Connector tools can be used by an agent to perform actions using your Connections configured in Integration Connectors. Each connector tool is configured with a single Connection and one or more actions. If needed, multiple tools can be created for a single Connection to group different actions together for your agent to use.
The connector tool supports the following Connector types:
- AlloyDB
- Asana
- Azure AD (Entra ID)
- BigQuery
- Box
- Cloud Search
- Cloud Spanner
- Cloud SQL - MySQL
- Cloud SQL - PostgreSQL
- Cloud SQL - SQL Server
- Cloud Storage
- Cloud Translation
- Confluence
- Couchbase
- DocuSign
- Dropbox
- Dynamics 365
- Elasticsearch
- Enterprise License Manager
- Firestore
- FreshBooks
- FTP
- GitHub
- Gmail
- Google Analytics
- Google Calendar
- Google Classroom
- Google Cloud Natural Language
- Google Contacts
- Google Docs
- Google Forms
- Google Sheets
- Google Slides
- Greenplum
- Jira Cloud
- Jira Service Management
- Kintone
- Magento
- Mailchimp
- MariaDB
- Meta Ads
- Microsoft Teams
- Monday
- MongoDB (version 2)
- Neo4j
- OneDrive
- Oracle DB (version 2
- PayPal
- PostgreSQL
- Salesforce
- Salesforce Marketing Cloud
- SAP HANA
- SAP SuccessFactors
- ServiceNow
- SharePoint
- Shopify (version 1
- Slack
- Stripe
- Trello
- WordPress
- Workday
- Zendesk
Create a connection
To create a connection:
- Navigate from the agent builder to the Tools > Create
- Select the Integration connector tool type
- Select your chosen connector type
- Use the Create Connection button.
This will navigate you to Integration Connectors creation with a number of fields pre-filled.

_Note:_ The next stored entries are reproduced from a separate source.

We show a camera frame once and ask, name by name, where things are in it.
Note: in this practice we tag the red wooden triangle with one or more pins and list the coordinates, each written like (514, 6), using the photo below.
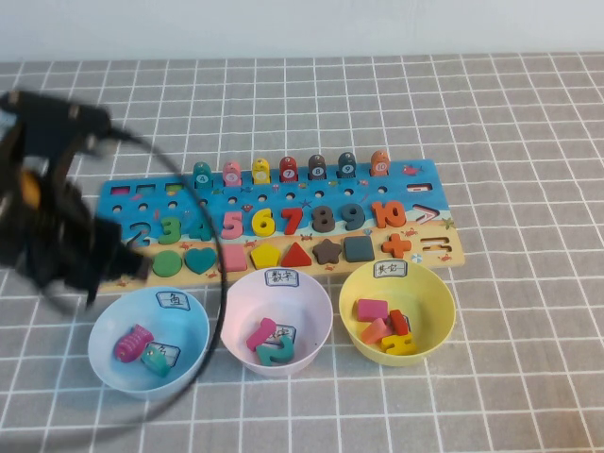
(296, 257)

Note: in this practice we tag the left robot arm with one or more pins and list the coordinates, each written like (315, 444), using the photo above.
(7, 156)

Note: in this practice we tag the orange wooden rhombus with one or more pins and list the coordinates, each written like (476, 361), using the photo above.
(374, 331)

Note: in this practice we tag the red wooden sign piece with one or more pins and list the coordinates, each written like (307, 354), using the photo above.
(398, 323)

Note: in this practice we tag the orange wooden plus sign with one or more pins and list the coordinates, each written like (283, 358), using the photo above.
(396, 245)

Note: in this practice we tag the dark blue wooden number nine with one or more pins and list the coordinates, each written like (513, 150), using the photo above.
(359, 214)

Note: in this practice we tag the pink wooden number five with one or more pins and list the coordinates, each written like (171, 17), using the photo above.
(236, 226)

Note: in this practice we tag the brown fish number eight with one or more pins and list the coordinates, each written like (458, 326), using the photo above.
(318, 166)

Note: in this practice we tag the teal fish number two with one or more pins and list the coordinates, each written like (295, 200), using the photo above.
(157, 363)

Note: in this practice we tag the teal wooden heart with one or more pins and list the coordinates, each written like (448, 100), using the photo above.
(199, 257)

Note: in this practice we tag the brown wooden number eight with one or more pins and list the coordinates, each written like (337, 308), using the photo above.
(324, 217)

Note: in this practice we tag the yellow wooden sign piece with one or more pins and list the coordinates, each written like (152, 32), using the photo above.
(398, 344)

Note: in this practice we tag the dark blue wooden square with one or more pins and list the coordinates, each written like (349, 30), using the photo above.
(358, 247)

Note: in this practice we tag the pink fish number five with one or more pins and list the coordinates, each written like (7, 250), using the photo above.
(231, 172)

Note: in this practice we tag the green wooden number three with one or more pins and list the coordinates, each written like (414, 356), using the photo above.
(174, 236)

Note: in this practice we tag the pink wooden number one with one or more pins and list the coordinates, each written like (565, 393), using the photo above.
(259, 335)

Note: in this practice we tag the teal wooden number four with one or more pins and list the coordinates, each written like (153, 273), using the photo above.
(198, 231)

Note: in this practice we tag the wooden number puzzle board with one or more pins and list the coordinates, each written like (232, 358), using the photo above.
(283, 196)

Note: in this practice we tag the light blue plastic bowl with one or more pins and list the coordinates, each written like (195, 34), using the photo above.
(189, 330)

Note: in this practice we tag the teal wooden number two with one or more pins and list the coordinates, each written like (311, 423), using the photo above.
(278, 354)

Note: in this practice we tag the orange fish number ten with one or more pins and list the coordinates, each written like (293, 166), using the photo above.
(380, 163)

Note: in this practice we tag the pink wooden trapezoid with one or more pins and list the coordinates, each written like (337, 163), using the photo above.
(236, 258)

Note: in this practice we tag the grey checkered tablecloth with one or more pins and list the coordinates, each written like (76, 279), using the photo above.
(519, 189)

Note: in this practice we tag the brown wooden star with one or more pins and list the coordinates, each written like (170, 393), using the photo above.
(327, 251)

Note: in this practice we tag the yellow wooden number six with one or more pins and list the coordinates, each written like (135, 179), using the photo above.
(257, 224)

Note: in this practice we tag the pink wooden rectangle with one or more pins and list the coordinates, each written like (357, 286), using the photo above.
(372, 310)

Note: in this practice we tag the red fish number seven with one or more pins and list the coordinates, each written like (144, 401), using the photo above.
(289, 169)

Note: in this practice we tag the teal fish number four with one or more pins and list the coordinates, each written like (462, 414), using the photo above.
(203, 174)

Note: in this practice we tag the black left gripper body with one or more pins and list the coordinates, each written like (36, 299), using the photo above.
(61, 236)

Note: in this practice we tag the green wooden circle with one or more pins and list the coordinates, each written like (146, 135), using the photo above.
(166, 261)

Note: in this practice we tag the yellow plastic bowl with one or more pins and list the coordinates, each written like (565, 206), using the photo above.
(429, 302)

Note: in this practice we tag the orange wooden number ten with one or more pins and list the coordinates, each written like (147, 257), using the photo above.
(377, 214)

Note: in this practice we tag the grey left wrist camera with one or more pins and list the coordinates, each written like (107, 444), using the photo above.
(101, 147)

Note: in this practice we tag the light pink plastic bowl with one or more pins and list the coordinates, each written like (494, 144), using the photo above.
(240, 307)

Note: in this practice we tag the yellow wooden pentagon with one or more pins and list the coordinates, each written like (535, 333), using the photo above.
(265, 256)

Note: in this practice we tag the magenta wooden fish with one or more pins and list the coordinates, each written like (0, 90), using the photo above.
(131, 344)

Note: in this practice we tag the dark blue fish number nine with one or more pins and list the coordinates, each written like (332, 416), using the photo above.
(347, 165)

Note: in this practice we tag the red wooden number seven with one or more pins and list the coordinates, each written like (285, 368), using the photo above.
(295, 212)

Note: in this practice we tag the yellow fish number six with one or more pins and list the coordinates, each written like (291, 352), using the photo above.
(261, 171)

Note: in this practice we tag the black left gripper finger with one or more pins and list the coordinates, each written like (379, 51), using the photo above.
(93, 288)
(127, 259)

Alternatively, you can navigate to Integration Connectors and follow the instructions to create a connection.
Connector actions
For each connector tool, there are two types of actions that can be made available to your agent (see Entities, operations, and actions for more information):
Entity CRUD operations
Each of your Connections have "entities" corresponding to the objects of that data source (for BigQuery, these are tables; for Salesforce, these are objects, like 'Order' or 'Case').

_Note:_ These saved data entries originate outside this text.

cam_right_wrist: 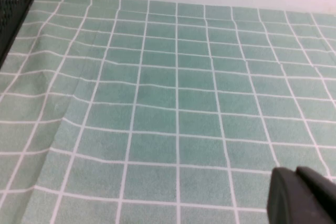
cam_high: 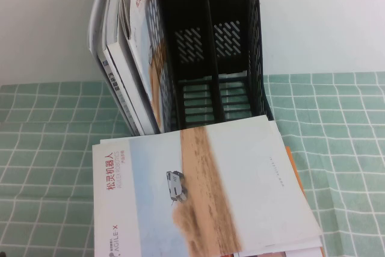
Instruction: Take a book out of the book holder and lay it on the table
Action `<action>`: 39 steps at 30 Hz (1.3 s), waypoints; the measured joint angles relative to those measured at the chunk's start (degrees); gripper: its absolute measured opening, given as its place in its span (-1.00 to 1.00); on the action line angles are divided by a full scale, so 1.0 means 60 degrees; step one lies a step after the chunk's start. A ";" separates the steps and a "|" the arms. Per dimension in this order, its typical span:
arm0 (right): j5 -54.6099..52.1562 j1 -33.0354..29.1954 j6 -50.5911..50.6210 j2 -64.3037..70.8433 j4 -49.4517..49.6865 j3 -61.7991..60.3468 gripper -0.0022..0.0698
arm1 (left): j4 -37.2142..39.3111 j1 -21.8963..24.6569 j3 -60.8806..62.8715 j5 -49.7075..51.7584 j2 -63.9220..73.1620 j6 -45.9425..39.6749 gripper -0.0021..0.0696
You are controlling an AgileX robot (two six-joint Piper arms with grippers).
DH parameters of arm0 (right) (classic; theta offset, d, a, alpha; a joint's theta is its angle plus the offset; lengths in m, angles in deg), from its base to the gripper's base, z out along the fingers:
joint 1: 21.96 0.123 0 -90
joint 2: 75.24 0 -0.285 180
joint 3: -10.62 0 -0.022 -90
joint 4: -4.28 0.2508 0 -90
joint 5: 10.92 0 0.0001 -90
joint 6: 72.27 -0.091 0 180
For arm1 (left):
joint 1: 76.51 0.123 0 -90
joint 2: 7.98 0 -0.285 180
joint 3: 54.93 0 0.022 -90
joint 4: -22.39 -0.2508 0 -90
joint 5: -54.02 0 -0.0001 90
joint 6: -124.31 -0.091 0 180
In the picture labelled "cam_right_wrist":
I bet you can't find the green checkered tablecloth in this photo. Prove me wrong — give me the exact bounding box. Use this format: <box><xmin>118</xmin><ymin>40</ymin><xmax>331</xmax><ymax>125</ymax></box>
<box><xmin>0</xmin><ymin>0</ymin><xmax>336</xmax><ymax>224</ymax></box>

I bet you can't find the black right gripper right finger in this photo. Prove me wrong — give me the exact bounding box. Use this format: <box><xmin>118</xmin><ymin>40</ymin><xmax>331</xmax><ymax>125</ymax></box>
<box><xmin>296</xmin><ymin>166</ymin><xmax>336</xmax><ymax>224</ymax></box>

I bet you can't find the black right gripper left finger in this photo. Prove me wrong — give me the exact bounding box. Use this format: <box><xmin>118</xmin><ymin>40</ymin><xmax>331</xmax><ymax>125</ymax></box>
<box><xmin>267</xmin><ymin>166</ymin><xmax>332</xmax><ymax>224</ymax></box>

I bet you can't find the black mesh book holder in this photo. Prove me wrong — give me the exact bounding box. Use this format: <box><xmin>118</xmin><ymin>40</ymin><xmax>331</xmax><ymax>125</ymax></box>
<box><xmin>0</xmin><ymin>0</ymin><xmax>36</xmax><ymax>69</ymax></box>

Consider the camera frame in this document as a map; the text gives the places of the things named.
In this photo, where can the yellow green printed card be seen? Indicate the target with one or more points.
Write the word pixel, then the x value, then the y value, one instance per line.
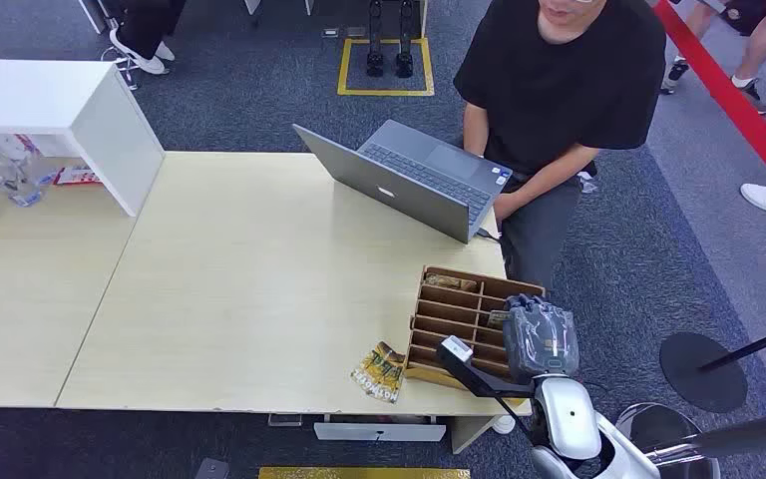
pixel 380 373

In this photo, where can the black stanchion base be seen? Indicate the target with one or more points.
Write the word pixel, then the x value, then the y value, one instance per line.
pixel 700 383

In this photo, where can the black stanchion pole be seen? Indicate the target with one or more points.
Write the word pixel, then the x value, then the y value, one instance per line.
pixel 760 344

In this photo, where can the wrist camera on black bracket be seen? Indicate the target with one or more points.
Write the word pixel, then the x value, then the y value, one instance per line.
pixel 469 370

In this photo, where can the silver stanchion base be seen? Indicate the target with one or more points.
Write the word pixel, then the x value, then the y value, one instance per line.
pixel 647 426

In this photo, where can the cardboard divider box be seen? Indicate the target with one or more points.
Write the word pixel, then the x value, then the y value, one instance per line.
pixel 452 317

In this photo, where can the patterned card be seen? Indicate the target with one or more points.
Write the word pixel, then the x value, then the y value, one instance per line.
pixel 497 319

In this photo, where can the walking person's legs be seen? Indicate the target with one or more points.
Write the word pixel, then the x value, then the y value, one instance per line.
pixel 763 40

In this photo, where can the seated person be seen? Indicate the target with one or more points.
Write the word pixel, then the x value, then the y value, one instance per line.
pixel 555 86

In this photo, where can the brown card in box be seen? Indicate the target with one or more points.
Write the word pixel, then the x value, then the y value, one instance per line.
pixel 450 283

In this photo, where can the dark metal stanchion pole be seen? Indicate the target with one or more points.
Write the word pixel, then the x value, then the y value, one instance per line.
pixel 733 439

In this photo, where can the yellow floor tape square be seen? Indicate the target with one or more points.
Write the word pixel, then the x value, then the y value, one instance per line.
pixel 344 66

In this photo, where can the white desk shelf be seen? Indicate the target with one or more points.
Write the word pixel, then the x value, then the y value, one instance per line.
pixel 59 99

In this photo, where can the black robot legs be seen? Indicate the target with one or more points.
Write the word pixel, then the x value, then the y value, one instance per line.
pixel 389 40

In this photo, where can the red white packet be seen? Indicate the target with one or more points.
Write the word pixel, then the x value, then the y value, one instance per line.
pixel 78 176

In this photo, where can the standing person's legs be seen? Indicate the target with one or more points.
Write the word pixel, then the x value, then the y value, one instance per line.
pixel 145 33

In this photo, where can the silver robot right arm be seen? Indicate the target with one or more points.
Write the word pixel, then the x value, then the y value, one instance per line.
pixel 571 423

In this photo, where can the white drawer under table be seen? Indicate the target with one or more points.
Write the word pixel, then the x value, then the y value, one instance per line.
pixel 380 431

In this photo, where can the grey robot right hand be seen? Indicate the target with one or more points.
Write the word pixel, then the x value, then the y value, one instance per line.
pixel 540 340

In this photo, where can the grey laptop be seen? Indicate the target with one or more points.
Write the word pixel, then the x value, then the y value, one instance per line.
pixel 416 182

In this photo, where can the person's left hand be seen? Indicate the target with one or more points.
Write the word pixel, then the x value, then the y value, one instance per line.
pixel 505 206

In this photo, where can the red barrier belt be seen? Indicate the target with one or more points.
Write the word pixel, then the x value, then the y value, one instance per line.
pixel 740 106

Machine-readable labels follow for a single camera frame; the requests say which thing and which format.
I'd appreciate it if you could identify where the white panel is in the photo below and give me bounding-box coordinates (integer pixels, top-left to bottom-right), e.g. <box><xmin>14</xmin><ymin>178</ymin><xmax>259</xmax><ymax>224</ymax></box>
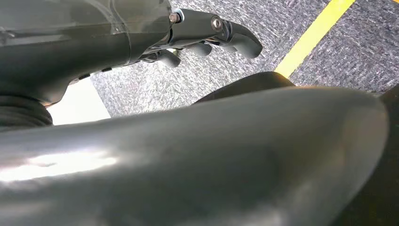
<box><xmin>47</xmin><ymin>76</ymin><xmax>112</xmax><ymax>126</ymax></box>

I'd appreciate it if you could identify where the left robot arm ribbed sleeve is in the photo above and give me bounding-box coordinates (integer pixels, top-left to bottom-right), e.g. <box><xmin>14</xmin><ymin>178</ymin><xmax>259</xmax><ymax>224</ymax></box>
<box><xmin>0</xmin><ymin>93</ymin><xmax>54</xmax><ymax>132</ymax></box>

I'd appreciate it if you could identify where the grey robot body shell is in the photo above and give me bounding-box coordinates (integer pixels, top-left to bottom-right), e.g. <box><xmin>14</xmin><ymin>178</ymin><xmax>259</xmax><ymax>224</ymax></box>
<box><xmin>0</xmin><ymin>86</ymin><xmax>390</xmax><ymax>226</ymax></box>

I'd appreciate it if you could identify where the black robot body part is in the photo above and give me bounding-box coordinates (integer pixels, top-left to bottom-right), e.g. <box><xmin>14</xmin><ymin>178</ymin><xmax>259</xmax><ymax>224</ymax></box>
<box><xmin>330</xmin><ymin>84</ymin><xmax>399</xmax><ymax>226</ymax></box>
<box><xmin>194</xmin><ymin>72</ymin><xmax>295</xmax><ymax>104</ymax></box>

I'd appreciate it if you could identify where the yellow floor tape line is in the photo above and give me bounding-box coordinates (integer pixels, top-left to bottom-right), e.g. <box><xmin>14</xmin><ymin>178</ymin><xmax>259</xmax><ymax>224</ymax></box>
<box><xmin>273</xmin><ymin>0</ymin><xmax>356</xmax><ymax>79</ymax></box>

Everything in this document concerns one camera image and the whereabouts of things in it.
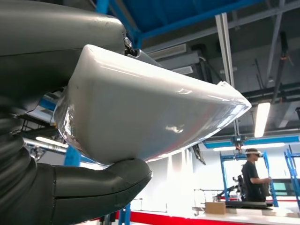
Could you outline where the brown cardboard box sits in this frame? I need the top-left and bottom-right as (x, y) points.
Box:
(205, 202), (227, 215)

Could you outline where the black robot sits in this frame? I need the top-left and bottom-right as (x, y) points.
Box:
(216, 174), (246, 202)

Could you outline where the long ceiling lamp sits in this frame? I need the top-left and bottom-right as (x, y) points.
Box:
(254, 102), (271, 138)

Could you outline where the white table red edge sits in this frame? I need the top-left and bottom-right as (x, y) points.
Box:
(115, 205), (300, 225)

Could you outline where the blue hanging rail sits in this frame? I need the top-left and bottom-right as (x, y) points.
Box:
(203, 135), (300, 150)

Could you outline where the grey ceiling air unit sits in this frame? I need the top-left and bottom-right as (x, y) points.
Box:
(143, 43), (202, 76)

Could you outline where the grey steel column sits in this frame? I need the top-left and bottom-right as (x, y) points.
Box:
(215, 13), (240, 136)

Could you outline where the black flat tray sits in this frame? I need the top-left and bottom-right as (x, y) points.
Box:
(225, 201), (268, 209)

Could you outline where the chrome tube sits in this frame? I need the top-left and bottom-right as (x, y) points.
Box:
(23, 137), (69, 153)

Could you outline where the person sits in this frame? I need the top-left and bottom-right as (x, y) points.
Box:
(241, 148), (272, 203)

You can perform CRUD operations on each entity:- Create: creates an entity with specified field values
- List: filter-based search of entity instances
- Update: filter-based method for altering entity field values
- Delete: deletes an entity
- Get retrieves a single entity using the entityId
Learn more about entity CRUD operations details in the Connectors docs.
- Create: creates an entity with specified field values
Connector-specific actions
Many Connectors support an 'ExecuteCustomQuery' action, which allows for executing a SQL query against the data source, where each of the data source entities can be referenced as tables. See this list for supported connectors.

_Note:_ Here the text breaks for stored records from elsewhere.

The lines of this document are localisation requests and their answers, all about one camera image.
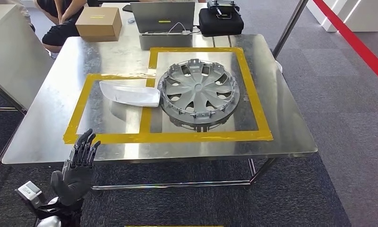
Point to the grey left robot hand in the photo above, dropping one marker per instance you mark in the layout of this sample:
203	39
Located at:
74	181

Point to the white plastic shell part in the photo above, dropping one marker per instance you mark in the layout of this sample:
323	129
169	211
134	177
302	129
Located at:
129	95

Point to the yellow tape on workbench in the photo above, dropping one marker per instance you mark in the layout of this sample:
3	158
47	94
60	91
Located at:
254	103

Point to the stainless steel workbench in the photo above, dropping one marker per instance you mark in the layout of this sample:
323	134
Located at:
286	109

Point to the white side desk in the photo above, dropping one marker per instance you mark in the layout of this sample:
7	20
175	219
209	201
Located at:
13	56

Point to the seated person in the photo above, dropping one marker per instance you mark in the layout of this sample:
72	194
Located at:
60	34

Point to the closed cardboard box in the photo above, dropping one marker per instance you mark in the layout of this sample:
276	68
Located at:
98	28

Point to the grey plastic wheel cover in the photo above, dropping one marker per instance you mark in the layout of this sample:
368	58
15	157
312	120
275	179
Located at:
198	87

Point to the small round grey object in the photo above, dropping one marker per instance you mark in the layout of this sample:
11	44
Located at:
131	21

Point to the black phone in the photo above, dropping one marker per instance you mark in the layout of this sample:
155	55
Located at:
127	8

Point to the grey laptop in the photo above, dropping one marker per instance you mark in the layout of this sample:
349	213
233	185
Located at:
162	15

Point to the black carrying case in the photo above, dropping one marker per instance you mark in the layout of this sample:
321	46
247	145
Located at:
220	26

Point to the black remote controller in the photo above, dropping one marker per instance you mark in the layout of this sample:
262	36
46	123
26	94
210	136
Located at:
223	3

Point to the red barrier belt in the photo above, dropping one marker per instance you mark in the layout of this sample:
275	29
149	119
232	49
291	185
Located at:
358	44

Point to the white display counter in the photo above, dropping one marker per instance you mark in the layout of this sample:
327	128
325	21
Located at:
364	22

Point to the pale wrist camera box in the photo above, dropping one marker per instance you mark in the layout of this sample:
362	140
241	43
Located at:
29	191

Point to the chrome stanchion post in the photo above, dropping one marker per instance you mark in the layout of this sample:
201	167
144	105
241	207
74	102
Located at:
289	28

Additional actions differ based on the connector type - for example, see the BigQuery connector actions or the Salesforce connector actions.
Configuring input / output fields for CRUD operations
By selecting specific input or output fields for your connector tool action to use, you can limit the complexity of these actions for the agent.
For example, if you only need to create an entity with a subset of its fields, configuring this set of fields in your action simplifies the action for the agent.
Specifying a set of output fields reduces the tool response size (helpful if token limits are a concern) and simplifies the agent's handling of the output by exposing only the relevant fields.
Authentication
If the connection you're using is configured to allow authentication override, then the tool can be configured to pass through credentials from specified session parameters.
You as the agent builder are responsible for how these credentials are populated to the session parameters and the tool will automatically pass them through to the data source to use for authentication when the tool's actions are called.